1) Le dark :
Le noir ou le dark, est une image que l'on réalise avec l'obturateur de la caméra fermé. Il doit être pris dans les mêmes conditions que l'image brute : c'est-à-dire à la même température et avec le même temps de pose. Son rôle est de corriger l'image brute des effets dus à la température sur le capteur CCD. C'est la première correction.
Le "dark" est soustrait de toutes les images brutes (aussi des flats) |
En effet, en plus des électrons générés dans le capteur CCD lorsqu'un photon (élément de lumière) arrive de l'objet observé, le capteur a aussi la fâcheuse tendance à capturer des électrons qu'il génère lui-même à cause de la chaleur (des électrons libérés de leurs atomes par l'agitation thermique). Ces électrons "parasites" vont en quelque sorte brouiller l'image d'autant plus que tous les pixels du CCD (les petits éléments de résolution du CCD) produisent des quantités différentes de ces électrons parasites. Cela donne ainsi à une image prise dans le noir (sans lumière) un aspect "poivre et sel", c'est-à-dire une image avec de nombreux points blancs comme des parasites sur une image de télévision, plutôt qu'une image totalement noire que l'on se serait attendu à voir.
Voici un exemple d'une image de dark (obturateur fermé) réalisée avec une caméra Sbig à une température du capteur CCD de -20 C° et avec un temps de pose de 2 minute.

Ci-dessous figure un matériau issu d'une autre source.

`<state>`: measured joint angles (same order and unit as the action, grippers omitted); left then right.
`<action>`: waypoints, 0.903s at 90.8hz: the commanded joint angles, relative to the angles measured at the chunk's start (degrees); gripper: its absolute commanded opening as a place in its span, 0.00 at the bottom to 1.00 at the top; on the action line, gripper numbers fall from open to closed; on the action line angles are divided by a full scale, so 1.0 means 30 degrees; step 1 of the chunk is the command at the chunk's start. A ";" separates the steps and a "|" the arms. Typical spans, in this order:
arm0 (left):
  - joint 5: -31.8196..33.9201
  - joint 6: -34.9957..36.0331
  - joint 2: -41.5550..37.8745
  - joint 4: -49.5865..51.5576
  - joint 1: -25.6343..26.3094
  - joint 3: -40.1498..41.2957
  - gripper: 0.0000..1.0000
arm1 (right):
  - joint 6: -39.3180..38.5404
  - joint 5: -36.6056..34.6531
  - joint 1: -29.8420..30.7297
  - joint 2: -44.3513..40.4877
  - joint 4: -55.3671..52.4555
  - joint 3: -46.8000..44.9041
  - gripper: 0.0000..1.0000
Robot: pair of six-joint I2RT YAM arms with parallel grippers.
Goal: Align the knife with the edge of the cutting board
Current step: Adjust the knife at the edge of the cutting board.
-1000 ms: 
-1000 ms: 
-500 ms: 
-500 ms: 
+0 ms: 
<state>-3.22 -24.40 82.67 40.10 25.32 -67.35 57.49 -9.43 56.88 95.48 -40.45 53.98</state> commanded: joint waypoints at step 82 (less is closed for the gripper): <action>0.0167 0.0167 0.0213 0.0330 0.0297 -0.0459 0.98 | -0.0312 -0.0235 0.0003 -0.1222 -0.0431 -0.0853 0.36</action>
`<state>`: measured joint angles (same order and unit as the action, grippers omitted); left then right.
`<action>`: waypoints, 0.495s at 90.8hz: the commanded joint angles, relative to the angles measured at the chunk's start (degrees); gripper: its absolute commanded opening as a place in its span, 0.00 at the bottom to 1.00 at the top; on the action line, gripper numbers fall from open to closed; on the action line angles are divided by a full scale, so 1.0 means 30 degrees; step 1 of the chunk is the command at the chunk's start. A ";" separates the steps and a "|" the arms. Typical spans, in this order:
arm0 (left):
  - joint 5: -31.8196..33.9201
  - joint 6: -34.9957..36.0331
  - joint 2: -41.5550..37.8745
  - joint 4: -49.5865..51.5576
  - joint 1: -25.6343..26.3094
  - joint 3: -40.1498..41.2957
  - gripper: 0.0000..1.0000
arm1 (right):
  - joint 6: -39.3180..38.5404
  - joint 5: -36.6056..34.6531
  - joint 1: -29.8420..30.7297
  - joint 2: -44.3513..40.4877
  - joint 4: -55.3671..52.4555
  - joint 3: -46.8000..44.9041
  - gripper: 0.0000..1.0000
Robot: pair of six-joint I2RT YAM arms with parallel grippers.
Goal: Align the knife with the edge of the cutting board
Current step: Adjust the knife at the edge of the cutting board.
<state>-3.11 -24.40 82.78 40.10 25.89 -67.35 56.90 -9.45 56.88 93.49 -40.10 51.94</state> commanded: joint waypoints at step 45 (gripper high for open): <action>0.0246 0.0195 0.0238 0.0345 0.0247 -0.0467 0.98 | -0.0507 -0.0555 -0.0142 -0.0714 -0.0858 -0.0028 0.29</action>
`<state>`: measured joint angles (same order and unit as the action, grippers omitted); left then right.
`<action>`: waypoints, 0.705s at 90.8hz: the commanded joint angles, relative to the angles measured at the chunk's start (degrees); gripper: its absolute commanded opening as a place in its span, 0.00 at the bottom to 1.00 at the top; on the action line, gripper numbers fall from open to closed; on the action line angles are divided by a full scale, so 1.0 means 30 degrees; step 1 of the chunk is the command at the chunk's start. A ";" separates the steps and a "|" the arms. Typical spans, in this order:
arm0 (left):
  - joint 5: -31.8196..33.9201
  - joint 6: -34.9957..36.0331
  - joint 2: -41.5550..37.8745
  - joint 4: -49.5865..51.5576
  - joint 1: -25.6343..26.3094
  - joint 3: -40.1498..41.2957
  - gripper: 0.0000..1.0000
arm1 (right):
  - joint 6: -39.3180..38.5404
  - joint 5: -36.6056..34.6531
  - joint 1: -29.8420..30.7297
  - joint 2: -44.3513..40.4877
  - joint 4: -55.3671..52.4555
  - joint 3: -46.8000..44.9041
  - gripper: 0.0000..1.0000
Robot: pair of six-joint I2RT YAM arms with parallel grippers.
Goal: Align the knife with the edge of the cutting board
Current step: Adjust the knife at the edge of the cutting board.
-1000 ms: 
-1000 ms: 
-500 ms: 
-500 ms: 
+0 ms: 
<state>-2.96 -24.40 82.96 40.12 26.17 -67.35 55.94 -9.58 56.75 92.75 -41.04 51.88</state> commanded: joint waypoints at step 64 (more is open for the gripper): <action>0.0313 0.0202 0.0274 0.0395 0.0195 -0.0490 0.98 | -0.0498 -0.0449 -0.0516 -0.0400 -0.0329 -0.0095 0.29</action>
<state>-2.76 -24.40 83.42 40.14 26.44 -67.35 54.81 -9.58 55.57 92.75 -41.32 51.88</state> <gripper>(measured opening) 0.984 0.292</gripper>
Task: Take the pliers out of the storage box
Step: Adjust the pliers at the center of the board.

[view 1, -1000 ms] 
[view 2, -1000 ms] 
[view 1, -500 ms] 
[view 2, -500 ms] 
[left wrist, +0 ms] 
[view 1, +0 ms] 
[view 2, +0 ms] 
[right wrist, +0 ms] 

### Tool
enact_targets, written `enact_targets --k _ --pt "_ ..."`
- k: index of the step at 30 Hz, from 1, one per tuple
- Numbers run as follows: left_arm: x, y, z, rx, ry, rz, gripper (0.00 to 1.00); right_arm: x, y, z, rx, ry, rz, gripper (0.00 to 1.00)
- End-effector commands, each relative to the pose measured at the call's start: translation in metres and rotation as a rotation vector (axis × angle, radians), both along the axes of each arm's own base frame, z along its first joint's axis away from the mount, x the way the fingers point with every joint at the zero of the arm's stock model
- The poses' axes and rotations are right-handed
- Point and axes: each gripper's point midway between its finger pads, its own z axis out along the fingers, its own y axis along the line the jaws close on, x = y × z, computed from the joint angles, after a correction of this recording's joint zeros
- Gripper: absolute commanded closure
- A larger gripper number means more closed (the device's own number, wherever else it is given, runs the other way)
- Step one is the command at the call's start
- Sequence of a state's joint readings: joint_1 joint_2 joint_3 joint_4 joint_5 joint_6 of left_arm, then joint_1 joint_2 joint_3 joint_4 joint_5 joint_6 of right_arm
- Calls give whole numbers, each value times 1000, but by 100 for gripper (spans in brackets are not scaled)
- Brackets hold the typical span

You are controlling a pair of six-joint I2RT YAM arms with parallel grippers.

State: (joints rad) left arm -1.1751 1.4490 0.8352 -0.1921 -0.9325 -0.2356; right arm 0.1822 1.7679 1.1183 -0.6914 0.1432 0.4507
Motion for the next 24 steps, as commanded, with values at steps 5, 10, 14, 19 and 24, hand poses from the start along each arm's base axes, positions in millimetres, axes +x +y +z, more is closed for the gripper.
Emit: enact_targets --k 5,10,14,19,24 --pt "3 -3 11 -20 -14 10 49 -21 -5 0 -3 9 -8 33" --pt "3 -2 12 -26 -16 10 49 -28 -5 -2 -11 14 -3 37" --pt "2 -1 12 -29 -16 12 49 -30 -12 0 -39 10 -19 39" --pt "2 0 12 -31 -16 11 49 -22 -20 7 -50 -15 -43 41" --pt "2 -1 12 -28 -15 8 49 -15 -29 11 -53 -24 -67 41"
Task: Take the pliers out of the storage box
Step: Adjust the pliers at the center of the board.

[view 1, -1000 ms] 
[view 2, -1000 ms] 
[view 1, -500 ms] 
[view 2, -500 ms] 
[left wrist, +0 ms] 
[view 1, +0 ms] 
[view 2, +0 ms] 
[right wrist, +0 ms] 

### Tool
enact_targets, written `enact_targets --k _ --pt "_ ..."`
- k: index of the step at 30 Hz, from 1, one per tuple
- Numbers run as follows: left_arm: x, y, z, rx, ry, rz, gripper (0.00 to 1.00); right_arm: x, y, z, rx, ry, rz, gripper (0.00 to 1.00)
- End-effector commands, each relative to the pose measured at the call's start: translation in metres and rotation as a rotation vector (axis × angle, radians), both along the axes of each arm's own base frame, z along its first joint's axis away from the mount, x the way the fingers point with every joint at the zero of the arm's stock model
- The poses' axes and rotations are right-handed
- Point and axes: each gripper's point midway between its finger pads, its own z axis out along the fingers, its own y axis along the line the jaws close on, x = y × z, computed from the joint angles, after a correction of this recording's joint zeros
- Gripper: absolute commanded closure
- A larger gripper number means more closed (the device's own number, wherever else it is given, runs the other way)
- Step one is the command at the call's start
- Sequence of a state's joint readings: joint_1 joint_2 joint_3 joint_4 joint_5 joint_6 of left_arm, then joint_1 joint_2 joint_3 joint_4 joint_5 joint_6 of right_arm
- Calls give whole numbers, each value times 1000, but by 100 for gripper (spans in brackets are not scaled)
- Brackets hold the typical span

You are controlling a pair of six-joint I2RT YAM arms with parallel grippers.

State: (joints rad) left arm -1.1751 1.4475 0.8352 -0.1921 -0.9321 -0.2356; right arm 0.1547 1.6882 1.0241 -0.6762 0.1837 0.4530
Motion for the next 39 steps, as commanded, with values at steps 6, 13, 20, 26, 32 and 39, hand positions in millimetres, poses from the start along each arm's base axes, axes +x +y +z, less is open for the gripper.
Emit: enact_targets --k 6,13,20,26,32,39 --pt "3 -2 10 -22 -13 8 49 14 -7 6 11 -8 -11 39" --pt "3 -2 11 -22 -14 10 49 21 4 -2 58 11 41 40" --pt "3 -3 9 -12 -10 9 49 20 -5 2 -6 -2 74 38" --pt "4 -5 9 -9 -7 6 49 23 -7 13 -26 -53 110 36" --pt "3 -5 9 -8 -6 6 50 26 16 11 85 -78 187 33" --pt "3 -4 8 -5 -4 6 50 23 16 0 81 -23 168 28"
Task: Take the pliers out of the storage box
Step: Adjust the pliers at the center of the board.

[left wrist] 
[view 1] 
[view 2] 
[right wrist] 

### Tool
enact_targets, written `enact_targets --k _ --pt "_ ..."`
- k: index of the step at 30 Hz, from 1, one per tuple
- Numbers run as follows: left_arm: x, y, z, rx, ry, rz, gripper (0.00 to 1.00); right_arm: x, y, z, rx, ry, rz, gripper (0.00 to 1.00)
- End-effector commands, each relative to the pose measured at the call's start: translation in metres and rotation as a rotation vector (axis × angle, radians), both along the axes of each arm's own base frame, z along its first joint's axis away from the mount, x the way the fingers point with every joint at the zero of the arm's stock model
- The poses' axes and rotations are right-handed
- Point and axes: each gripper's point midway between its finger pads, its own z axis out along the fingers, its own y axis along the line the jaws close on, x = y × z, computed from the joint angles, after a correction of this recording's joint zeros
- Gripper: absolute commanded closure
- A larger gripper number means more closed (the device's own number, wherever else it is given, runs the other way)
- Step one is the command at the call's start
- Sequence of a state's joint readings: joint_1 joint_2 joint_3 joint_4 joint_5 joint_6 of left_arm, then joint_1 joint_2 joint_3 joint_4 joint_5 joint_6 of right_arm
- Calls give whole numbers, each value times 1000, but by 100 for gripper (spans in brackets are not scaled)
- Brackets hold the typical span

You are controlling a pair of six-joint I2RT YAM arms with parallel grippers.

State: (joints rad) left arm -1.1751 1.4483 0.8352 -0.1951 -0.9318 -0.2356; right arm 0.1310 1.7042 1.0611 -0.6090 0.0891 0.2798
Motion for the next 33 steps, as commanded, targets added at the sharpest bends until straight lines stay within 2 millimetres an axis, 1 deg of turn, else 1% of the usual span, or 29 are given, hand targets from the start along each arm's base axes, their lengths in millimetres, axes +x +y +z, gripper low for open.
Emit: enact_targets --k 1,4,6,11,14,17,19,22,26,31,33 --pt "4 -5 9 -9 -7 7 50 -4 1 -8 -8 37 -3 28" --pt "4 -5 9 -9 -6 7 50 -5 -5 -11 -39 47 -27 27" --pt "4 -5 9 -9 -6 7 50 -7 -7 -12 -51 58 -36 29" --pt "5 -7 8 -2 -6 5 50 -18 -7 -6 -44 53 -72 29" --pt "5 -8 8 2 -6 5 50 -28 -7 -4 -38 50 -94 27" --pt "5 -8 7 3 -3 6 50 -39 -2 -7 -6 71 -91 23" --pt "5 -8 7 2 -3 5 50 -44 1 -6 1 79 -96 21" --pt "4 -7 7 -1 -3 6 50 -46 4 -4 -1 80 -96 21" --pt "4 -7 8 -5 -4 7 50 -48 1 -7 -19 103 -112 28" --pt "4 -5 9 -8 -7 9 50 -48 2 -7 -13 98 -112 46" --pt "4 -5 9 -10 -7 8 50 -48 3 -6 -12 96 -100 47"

Note : c'est pour diminuer cette contamination par les électrons dits thermiques que l'on refroidit les capteurs CCD astronomiques le plus possible. Les caméras des amateurs sont typiquement refroidies de 30° en dessous de la température ambiante (à l'aide d'un petit composant électronique appelé "pelletier") alors que celles utilisées dans les observatoires professionnels sont refroidies à l'azote liquide (-196°C). Dans ce dernier cas, la contamination est très faible.
2) L’ offset :
L'image de précharge ou offset (ou encore "biais") est une image qui ne dépend pas de la température ni du temps de pose. Il s'agit d'un signal (normalement) constant ajouté par l'électronique du capteur CCD. Elle est réalisée l'obturateur fermé et avec le temps de pose le plus court possible (0s : le capteur CCD est juste lu). Il n'est pas nécessaire de la refaire chaque nuit. L'offset doit être soustrait de toutes les images.
Note : étant donné que le dark contient déjà (comme toutes les images) l'offset, l'offset sera automatiquement soustrait quand on soustrait le dark.
Les offsets sont cependant utiles quand on veut déterminer les caractéristiques d’un capteur CCD mais aussi diagnostiquer la santé du capteur CCD.
Voici un exemple d'une image de précharge qui révèle un certain nombre de colonnes défectueuses. Comme on peut le voir, le signal de l'offset est en effet pratiquement constant partout (on a le même signal dans tous les pixels de l'image : l'image est "plate").

3) Le flat field :
La plage de lumière uniforme (PLU) ou le flat field permet de corriger des imperfections de l'image comme le vignettage dû à l'optique du télescope et des accessoires utilisés (comme un réducteur de focale) ainsi que les poussières présentes sur les optiques (principalement la fenêtre du capteur CCD). Mais elle permet également de corriger les variations de sensibilité de pixel à pixel. Tous les pixels n'ont, en effet, pas exactement la même taille ou la même qualité, ce qui entraîne pour chacun d'eux d'être plus ou moins sensible à la lumière. La différence est généralement très petite mais néanmoins importante si l'on veut remonter au véritable flux envoyé par l'objet observé.
Le flat field, dont on doit avoir au préalable retiré le dark,
est divisé de l'image brute corrigée du dark. |
Voici un exemple de flat field pris au foyer d’un télescope.

Les taches noires en forme d'anneau sont les images défocalisées de poussières présentes sur le hublot du capteur CCD. On notera également le fort vignettage (le foyer n'est pas uniformément éclairé) : l'image est bien plus brillante au centre que vers les bords.
Note : On réalise les "flats" en observant une zone uniformément éclairée : par exemple le ciel bleu (près du zénith si possible) ou un écran éclairé uniformément. On veillera à atteindre un bon signal dans l'image mais à ne pas saturer le capteur CCD.
Attention de faire l'image dans la même position de mise au point que celle utilisée sur le ciel !
Si des filtres sont utilisés, il faut faire des flats dans chaque filtre et corriger les images prises avec un filtre donné avec les flats correspondants.
Pour bien faire, l'image de PLU doit être prise juste avant ou après chaque nuit d'observation car les poussières peuvent changer de place. Cependant, comme cela prend du temps, on peut se contenter de refaire une bonne image de PLU une fois par mois.